======== INPUT DATA ========

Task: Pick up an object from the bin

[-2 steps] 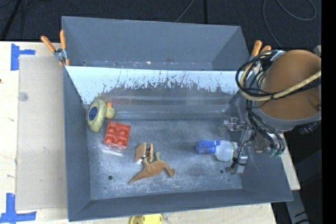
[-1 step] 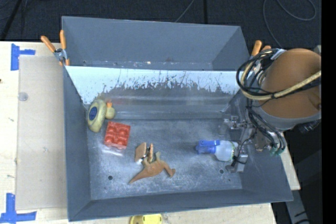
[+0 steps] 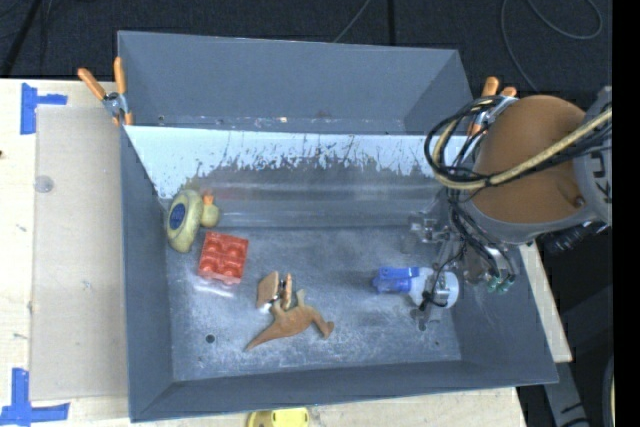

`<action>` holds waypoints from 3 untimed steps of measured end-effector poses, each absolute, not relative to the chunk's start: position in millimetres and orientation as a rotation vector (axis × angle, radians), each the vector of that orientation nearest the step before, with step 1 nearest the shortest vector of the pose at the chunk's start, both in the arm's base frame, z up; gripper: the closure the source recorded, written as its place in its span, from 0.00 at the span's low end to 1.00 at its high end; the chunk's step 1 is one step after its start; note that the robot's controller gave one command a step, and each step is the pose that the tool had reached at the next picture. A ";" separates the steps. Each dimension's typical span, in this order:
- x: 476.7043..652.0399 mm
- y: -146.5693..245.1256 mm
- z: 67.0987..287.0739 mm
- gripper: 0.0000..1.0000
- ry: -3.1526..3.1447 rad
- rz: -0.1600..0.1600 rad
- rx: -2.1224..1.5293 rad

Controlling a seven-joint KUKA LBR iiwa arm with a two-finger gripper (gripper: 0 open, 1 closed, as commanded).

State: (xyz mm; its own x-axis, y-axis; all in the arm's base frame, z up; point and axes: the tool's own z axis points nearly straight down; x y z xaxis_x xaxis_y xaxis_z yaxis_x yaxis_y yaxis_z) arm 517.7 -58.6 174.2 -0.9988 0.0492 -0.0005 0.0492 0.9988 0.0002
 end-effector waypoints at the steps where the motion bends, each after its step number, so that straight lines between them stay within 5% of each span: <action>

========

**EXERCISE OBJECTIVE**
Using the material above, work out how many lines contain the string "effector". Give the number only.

**PROBLEM SOLUTION**
2